Wei Wang, the Leonard Kleinrock Professor of Computer Science in the UCLA Samueli School of Engineering, has received a one-year, $90,000 rapid-response research grant from the National Science Foundation to develop a prediction model for the spread of COVID-19.
With the goal of expanding the current epidemiological models, Wang and her research group plan to incorporate a diverse set of data sources in order to comprehensively trace the spread of COVID-19, identify and monitor risk factors, and evaluate the effectiveness of long-term intervention strategies. The model gathers and consolidates data from the news, census, research publications, social media and outbreak observation trackers.
The researchers will use machine-learning models to map the disease’s spread with individual events, behaviors, activities and interventions.

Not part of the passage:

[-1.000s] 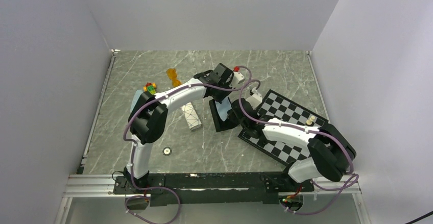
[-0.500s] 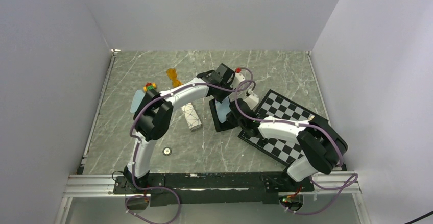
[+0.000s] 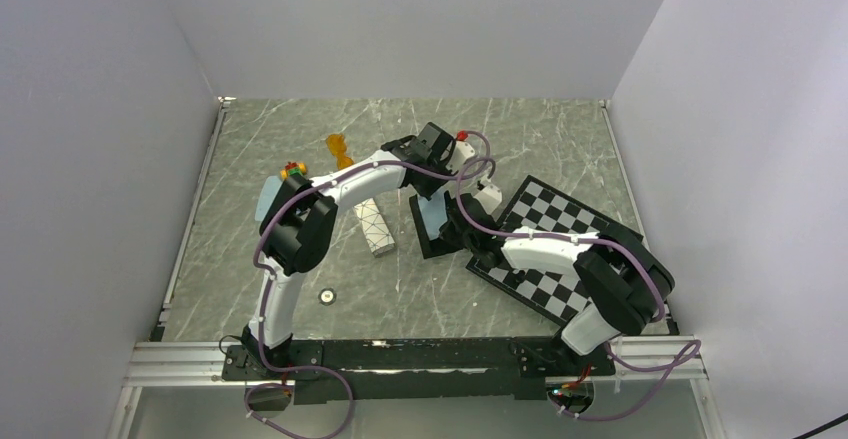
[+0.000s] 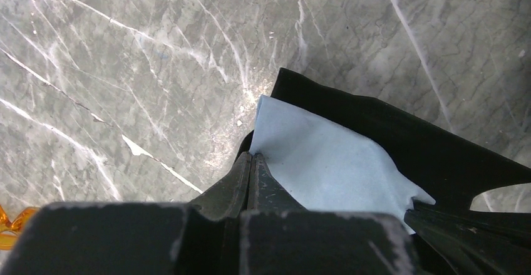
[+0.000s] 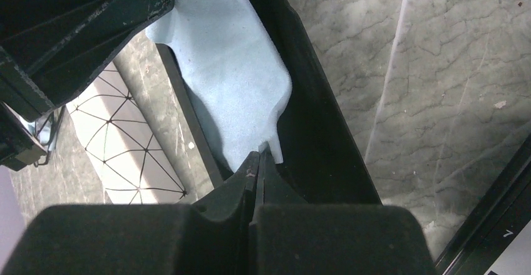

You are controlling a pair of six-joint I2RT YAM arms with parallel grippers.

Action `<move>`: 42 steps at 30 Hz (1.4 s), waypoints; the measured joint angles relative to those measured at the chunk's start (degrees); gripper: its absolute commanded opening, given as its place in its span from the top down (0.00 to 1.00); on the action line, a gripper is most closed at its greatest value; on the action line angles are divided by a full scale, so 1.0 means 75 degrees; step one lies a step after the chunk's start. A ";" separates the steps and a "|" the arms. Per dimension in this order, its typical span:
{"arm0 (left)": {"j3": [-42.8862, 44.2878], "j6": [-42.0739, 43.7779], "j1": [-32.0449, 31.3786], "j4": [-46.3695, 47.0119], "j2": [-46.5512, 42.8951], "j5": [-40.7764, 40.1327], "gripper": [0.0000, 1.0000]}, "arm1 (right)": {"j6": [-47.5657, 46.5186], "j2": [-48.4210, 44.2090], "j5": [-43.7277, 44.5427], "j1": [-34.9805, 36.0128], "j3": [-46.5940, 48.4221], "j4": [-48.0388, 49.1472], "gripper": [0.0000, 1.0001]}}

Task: Organize the sunglasses

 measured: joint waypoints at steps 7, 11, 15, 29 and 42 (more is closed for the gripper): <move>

By expediting the ability to synchronously track the spread of the virus across geographic locations in the United States, the model can develop place-specific predictions and dynamically monitor risk factors and effective intervention mechanisms. The models and the associated source codes will be made available to the public, providing crucial access to the tools needed to combat the spread of COVID-19.
Wang is the founding director of the Scalable Analytics Institute. She specializes in data mining, data analytics, bioinformatics and computational biology.
The award is funded by the Information and Intelligent Systems Division under the Directorate for Computer and Information Science and Engineering of NSF.